SIU offers the Professional Science Master’s in Zoology with a Concentration in Wildlife Administration and Management to elevate your education to the next level of biological, ecological, and land management knowledge, as well as providing the coursework to meet requirements to be recognized as a Wildlife Society Certified Wildlife Biologist. The PSM will take you above and beyond a typical bachelor’s degree while simultaneously providing training in human dimensions, conflict resolution, and consensus building - skills critically important for modern land managers.

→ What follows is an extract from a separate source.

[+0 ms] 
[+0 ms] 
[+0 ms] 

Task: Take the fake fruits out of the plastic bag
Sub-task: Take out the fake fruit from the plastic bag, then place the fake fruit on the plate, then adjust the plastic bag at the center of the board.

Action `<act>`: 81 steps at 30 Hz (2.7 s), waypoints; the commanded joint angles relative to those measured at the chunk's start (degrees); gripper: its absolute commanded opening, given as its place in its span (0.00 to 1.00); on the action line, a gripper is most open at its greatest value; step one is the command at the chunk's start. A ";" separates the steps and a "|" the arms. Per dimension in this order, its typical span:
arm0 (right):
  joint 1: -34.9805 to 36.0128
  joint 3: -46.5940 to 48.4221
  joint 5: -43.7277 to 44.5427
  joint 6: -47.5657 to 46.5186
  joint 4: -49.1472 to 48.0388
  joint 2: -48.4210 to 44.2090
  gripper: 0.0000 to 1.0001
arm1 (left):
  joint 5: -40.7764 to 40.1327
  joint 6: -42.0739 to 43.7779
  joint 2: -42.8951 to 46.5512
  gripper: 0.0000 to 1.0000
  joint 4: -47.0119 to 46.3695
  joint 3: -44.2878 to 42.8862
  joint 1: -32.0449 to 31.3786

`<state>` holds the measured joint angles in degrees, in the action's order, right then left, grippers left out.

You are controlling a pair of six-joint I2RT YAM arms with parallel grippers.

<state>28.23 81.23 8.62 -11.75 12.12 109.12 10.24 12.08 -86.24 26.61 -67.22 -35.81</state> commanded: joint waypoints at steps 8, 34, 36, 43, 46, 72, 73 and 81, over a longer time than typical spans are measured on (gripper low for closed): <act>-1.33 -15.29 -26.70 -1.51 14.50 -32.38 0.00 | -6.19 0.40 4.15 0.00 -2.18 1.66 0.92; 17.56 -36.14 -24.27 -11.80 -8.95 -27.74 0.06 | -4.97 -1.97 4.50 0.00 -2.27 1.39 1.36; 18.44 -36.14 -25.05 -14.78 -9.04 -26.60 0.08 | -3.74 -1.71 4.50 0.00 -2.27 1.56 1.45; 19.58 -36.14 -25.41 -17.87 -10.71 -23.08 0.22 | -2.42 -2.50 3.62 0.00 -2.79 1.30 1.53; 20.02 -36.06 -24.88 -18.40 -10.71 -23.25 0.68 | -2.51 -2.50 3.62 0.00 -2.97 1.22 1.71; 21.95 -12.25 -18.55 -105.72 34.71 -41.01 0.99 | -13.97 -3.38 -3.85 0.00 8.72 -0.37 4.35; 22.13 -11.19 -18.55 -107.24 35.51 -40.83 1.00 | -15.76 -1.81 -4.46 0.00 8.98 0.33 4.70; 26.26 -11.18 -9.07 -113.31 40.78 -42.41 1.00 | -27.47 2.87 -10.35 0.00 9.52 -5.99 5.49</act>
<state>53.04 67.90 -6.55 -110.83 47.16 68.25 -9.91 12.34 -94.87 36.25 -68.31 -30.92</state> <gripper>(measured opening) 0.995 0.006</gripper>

The Professional Science Master’s of Wildlife Administration and Management program is a collaborative effort between SIU, state and federal agencies, and non-government organizations and is accredited by the National Professional Science Master’s Association. The program seeks to provide employers with graduates that not only have adequate knowledge of biological and ecological principles to make appropriate land management decisions but also the social and practical skills to carry out those management actions.


This is a non-thesis degree in which students will be required to take courses that provide training in the more practical skills needed by the modern wildlife administrator and land manager in addition to providing the opportunity to complete requirements of The Wildlife Society’s Certified Wildlife Biologist. The program requires 24 credit hours of coursework and a 6 credit hour internship. The degree will culminate in a capstone project consisting of the preparation and submission of a grant proposal supporting habitat restoration activities at the internship site.

Why do students need a Professional Science Master’s in Wildlife Administration and Management?

In the 1930s, Aldo Leopold first recognized the need to actively manage wildlife to preserve them for future generations. Thus, he formed the first academic program emphasizing the management of wildlife populations. In the 1940s and 50s, universities across the country began developing curriculum for programs that trained applied ecologists in the science and art of managing wildlife habitat and populations. Over the following 60-70 years, universities developed graduate programs that emphasized applied research of wildlife population dynamics, habitat management, and habitat-wildlife interactions, dramatically increasing our understanding of the information required to properly manage and administer wildlife populations and habitat while simultaneously providing an option for students wishing to pursue advanced degrees in wildlife research or administration.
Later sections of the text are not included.